Wakil Ketua DPRD Sumatera Barat, Evi Yandri Rajo Budiman, turun langsung meninjau lokasi terdampak pada Kamis malam. Kawasan tersebut merupakan kampung halamannya sekaligus daerah pemilihannya. Kehadiran Evi di tengah warga bukan kali pertama, mengingat ia juga aktif turun saat kawasan itu diterjang banjir sebelumnya.
Pada Jumat (22/5), Evi Yandri kembali mendatangi lokasi dengan membawa organisasi perangkat daerah (OPD) terkait, yakni Dinas Sumber Daya Air dan Bina Konstruksi (SDABK) serta Dinas Pekerjaan Umum (PU).
Luapan air yang terjadi pada Kamis malam menyebabkan dam sementara yang telah dibangun pascabanjir besar kembali jebol. Kondisi ini dinilai membutuhkan penanganan cepat agar air sungai tidak kembali meluap ke rumah-rumah warga apabila hujan deras kembali mengguyur kawasan tersebut.

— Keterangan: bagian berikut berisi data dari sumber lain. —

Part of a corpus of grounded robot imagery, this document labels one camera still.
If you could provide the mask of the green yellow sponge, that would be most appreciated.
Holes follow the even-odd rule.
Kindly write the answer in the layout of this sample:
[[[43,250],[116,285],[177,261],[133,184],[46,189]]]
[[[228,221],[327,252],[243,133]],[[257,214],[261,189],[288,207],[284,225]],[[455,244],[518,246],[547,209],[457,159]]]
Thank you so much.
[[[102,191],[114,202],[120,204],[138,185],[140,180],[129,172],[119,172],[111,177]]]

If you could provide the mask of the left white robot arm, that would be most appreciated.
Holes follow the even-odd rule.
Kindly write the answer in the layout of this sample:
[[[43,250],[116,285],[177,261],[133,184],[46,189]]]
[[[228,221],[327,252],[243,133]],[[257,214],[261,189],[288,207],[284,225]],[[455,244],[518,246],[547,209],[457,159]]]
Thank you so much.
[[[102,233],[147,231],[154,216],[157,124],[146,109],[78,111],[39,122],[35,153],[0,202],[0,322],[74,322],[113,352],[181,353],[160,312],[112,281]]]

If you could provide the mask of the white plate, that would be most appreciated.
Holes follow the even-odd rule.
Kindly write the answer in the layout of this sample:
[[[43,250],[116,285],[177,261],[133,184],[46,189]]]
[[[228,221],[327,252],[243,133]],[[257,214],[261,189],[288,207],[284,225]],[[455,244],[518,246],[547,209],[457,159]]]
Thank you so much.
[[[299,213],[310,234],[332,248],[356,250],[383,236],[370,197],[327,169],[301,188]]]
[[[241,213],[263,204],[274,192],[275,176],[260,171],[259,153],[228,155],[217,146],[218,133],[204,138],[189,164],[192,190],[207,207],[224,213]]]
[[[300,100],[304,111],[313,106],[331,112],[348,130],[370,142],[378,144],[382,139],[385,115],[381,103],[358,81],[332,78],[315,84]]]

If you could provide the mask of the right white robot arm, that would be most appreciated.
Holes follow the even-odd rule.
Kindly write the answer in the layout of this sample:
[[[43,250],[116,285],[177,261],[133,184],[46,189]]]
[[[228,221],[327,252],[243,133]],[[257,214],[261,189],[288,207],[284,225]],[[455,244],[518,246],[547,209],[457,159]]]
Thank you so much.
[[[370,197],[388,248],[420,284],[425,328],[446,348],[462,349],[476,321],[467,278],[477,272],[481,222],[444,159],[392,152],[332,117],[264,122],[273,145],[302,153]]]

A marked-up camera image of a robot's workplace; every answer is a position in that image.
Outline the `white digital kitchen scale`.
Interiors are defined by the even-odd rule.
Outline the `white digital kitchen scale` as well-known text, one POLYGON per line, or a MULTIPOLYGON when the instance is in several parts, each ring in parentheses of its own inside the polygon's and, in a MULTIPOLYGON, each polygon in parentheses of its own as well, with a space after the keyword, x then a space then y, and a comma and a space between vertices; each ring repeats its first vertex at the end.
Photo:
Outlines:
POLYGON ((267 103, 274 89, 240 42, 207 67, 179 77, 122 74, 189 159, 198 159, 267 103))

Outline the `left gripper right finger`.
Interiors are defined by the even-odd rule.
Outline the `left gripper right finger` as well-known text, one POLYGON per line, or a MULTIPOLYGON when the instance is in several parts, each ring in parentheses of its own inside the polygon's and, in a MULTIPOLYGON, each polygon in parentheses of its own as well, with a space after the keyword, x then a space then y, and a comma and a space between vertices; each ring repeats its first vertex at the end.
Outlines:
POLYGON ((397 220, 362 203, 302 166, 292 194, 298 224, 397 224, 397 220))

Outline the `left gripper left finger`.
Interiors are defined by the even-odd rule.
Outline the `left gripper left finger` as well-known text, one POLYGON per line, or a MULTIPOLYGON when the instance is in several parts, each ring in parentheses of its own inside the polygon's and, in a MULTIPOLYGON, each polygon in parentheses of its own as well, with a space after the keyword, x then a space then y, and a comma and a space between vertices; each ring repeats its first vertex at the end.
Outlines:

Bersama OPD terkait, direncanakan langkah penanganan darurat berupa perbaikan dam yang rusak serta peninggian bendungan untuk memperkuat perlindungan terhadap kawasan permukiman.

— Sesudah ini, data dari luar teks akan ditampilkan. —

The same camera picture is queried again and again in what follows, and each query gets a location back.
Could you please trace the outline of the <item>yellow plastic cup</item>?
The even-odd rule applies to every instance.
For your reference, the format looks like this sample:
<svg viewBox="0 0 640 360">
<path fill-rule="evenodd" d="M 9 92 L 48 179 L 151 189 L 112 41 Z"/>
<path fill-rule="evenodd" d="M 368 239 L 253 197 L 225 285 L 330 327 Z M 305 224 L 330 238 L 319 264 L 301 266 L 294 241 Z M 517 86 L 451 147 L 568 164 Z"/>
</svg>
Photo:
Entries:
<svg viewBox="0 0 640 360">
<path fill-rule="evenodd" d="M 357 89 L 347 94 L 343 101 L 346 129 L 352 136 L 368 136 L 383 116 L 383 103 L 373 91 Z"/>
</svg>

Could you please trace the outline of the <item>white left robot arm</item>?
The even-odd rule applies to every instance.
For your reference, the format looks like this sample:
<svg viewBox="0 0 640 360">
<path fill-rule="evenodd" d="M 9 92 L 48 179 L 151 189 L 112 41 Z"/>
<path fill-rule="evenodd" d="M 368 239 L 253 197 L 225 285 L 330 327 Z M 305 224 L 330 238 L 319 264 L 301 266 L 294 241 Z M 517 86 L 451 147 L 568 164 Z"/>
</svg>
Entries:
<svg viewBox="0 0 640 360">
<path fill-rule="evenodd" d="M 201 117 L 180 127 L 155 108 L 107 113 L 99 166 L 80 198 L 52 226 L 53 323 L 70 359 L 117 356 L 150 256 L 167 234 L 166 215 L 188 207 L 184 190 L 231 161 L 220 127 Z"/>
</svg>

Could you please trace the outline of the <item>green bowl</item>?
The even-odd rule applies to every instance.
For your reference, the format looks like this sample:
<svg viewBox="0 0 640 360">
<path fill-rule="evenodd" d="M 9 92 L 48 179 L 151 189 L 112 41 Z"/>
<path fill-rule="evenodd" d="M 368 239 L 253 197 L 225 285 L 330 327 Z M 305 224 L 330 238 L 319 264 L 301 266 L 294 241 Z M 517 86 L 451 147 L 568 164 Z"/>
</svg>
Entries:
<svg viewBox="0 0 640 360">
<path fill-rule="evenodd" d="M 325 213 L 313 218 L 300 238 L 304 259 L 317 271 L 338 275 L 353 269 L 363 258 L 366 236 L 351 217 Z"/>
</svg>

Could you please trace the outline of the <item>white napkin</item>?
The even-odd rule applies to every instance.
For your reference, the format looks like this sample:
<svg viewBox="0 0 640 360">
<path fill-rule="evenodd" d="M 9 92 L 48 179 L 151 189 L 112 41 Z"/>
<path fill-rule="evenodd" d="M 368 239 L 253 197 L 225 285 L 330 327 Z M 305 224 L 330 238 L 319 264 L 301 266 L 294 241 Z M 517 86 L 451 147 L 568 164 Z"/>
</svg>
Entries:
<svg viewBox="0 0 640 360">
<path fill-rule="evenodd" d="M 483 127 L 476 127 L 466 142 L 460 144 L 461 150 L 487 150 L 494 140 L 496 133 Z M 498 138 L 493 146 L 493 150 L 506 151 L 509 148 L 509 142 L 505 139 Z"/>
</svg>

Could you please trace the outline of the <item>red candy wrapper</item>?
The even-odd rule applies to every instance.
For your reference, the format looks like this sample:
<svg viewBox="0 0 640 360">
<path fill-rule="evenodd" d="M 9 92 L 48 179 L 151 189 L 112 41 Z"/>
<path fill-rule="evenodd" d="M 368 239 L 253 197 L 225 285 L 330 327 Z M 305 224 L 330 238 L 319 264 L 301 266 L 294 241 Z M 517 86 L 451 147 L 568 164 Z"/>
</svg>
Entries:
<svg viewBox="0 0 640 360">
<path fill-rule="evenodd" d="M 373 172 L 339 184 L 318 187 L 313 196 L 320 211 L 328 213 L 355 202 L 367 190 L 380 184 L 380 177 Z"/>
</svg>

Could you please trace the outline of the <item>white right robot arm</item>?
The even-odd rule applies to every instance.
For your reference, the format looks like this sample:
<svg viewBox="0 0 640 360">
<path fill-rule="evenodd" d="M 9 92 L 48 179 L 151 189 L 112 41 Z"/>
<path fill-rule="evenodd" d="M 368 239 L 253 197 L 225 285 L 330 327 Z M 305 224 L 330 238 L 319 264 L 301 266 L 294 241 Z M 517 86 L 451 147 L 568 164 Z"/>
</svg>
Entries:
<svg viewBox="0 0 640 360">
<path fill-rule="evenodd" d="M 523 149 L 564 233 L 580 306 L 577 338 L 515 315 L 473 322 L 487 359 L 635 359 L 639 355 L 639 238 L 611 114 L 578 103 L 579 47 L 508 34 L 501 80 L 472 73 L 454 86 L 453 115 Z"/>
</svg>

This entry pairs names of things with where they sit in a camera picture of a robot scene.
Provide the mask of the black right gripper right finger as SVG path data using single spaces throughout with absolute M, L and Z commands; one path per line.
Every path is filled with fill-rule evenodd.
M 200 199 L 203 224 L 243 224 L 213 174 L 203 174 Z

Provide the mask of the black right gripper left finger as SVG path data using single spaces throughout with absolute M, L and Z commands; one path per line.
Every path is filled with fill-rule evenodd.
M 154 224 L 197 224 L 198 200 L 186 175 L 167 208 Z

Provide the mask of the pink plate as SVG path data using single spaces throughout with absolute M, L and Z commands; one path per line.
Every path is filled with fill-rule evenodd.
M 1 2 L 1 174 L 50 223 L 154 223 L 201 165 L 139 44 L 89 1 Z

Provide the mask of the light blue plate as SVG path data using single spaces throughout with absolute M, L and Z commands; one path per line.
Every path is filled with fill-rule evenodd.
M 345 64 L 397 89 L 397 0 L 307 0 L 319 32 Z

Salah seorang warga terdampak, Aulianola, mengaku bersyukur atas respons cepat yang diberikan Evi Yandri bersama jajaran OPD.
“Terima kasih Pak Evi yang selalu siaga membantu kami. Kami berharap bendungan bisa segera ditinggikan kembali. Kami juga berharap dam diperbanyak agar banjir tidak terus berulang,” ujarnya.
Aulianola menuturkan, berkat bantuan sebelumnya, aliran sungai di belakang rumahnya sempat dibangun dam sehingga beberapa kali hujan deras tidak lagi menyebabkan banjir ke rumah warga.
Namun, derasnya hujan pada Kamis malam membuat debit air meningkat tajam hingga sejumlah dam tidak mampu menahan arus.
Ia berharap penanganan segera dilakukan agar jika air sungai kembali meluap, rumahnya dan permukiman warga lainnya tidak kembali terdampak.